A pessoa em causa disse-me "vai a concursos". Isto. Só isto. Quer dizer, depois explicou qual era a ideia. Mas a primeira abordagem foi esta. "Vai a concursos." Porquê? "Porque essas raparigas que agora aparecem na televisão foram todas a concursos, tu não vês? Todas. Foram a concursos da televisão e depois foram buscá-las para apresentar coisas e agora olha. São famosas e ganham dinheiro e até aparecem nas revistas e tudo!" E todas estas pseudo-novidades universais ditas assim com um ar entre o conspirativo e o recriminatório.

E eu que tenho um blogue há sessenta e seis dias. Como é que não pensei nisto dos concursos antes? Quanto tempo desperdiçado. Quando é que abrem as inscrições para o próximo reality show desta terra, mesmo?...

quarta-feira, 12 de março de 2014

Dia sessenta e cinco.

Sobre certas maldadezinhas impensadas e ocas.
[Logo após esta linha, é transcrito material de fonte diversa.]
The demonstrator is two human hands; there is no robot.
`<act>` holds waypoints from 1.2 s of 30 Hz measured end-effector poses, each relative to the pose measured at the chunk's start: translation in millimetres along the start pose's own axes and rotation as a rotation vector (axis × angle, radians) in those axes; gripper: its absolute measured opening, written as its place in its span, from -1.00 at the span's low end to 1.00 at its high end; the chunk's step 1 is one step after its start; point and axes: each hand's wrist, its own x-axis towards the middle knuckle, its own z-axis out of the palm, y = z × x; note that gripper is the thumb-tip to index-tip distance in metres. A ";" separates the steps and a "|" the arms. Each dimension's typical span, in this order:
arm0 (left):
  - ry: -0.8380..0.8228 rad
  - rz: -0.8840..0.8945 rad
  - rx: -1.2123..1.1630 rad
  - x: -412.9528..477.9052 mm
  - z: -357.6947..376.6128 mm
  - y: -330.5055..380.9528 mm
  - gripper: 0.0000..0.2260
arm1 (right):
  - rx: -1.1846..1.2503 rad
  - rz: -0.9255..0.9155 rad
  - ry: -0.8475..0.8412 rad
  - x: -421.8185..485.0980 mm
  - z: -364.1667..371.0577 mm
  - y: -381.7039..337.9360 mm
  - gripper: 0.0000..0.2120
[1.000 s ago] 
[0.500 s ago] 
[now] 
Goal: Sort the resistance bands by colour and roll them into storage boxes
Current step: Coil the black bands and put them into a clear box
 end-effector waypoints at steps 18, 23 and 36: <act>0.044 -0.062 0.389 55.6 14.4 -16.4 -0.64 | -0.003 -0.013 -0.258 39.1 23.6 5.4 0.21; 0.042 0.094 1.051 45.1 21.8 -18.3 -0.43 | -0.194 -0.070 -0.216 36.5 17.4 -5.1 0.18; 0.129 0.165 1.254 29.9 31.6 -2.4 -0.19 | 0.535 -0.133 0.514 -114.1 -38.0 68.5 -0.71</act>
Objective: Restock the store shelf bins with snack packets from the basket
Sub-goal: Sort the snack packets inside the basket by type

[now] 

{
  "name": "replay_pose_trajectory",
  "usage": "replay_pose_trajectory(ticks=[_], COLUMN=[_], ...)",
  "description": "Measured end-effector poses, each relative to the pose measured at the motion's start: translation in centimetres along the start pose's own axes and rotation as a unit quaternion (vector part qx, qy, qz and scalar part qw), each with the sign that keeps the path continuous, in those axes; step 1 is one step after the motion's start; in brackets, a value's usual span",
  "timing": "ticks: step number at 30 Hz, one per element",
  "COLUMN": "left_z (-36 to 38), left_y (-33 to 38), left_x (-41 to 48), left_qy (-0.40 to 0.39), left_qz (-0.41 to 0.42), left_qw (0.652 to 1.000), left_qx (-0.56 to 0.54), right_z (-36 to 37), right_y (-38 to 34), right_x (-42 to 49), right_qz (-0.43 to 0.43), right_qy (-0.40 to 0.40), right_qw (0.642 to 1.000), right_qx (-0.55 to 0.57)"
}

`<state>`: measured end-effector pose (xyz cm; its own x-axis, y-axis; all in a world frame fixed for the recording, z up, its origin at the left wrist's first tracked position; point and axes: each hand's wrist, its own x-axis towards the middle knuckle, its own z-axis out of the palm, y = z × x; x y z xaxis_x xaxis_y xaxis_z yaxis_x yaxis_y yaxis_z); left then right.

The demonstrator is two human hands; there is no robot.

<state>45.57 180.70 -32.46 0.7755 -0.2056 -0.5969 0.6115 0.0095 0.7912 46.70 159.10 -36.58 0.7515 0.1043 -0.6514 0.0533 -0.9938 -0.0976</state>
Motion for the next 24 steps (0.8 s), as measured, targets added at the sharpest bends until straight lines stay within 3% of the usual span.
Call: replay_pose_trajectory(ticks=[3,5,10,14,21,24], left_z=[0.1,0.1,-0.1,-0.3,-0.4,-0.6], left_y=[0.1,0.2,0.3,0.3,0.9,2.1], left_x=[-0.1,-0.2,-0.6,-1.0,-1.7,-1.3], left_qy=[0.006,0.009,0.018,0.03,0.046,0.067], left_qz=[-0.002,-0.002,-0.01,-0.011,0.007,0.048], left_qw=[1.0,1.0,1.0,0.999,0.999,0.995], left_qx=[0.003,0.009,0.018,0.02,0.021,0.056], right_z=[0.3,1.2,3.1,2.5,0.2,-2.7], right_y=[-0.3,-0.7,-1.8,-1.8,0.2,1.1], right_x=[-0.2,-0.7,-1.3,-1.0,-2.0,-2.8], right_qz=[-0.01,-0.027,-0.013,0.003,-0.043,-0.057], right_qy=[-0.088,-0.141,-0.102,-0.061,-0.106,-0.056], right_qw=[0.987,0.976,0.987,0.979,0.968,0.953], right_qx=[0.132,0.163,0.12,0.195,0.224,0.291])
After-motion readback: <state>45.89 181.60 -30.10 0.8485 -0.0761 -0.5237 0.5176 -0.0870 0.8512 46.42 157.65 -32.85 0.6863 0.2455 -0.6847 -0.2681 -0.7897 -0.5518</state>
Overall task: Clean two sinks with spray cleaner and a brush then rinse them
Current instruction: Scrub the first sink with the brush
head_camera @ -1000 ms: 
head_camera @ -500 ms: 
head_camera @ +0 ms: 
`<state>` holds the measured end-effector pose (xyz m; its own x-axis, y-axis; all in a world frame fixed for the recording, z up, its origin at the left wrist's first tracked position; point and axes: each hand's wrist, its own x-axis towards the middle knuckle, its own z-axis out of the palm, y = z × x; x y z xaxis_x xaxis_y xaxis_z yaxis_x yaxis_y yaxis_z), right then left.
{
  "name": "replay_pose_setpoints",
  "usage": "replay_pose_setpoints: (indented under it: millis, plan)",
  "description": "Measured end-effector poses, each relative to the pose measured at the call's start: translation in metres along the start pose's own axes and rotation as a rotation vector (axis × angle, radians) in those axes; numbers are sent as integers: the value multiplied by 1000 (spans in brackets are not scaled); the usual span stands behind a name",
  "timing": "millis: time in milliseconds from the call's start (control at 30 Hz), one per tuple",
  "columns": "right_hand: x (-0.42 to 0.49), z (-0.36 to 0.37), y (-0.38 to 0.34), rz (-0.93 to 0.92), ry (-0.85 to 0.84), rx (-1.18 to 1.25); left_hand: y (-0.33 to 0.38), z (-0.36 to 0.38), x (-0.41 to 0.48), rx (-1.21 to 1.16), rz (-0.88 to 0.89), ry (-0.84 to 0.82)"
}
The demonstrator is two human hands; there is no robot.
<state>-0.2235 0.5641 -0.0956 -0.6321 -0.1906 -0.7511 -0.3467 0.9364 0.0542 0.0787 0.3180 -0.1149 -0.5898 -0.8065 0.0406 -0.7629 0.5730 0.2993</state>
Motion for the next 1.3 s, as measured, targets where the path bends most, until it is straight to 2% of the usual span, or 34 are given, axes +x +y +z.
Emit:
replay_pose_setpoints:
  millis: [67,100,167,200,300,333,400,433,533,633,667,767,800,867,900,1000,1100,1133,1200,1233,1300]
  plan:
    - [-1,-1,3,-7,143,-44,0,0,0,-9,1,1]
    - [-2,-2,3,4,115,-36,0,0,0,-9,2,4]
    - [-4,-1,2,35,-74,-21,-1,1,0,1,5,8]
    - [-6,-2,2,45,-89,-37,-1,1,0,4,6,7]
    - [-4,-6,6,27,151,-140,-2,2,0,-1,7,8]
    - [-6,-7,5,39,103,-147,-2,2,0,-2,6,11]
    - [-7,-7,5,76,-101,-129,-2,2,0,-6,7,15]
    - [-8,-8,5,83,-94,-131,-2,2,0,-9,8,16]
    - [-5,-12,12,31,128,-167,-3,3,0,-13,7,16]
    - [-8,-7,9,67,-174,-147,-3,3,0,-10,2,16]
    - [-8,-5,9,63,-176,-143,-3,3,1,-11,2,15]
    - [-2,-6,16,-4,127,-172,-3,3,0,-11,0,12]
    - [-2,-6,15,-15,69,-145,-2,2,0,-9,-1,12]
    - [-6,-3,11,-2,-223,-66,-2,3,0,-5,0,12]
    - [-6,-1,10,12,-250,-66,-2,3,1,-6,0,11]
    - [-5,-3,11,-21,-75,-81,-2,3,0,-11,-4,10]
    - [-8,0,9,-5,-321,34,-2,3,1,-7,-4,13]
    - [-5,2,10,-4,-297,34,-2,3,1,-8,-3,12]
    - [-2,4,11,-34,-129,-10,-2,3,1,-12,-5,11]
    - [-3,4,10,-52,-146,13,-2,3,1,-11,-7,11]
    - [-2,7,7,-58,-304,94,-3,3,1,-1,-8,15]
Sugerir a um desempregado que só o é porque não quer trabalhar é uma generalização cruel. Insinuar que estamos meses (ou anos) sem emprego por culpa da nossa preguiça é maldade. Provocações que incluem sequências do género "as pessoas hoje em dia não querem um trabalho, querem um emprego" ferem e ofendem. Falar só por falar, sem conhecimento de causa e fazendo lei dos preconceitos, é arrogância. 

E, se há dias em que até estamos bem-dispostos e em que esse tipo de conversa nos passa ao lado, outros há em que as palavras nos atingem uma a uma. E isso não é bom. Nem bonito.

Não somos todos iguais. Há quem não queira trabalhar? Há. Há quem só queira o emprego perfeito? Há. Há quem se ache bom demais para trabalhos ditos "menores"? Há. Mas também há quem se esforce todos os dias, há meses e meses, por uma oportunidade que seja. Sem sucesso. Há quem esteja disposto a aceitar qualquer trabalho, qualquer ordenado, qualquer horário  haja trabalho, ordenado ou horário em vista. Há quem envie dezenas e dezenas de candidaturas por mês.

Há quem tente tudo. Mesmo tudo. Há quem queira. Há quem lute anos a fio. Há quem não se acomode. Há quem fuja a sete pés da sombra da bananeira. E, nesses casos, críticas, insinuações e sarcasmos são pura crueldade.

terça-feira, 11 de março de 2014

Dia sessenta e quatro.

O inesperado salva.


Às vezes a vida abranda. Os dias vão acontecendo, só, um a um. E, neles, pouco que por bons motivos nos ponha a cabeça a trabalhar mais depressa.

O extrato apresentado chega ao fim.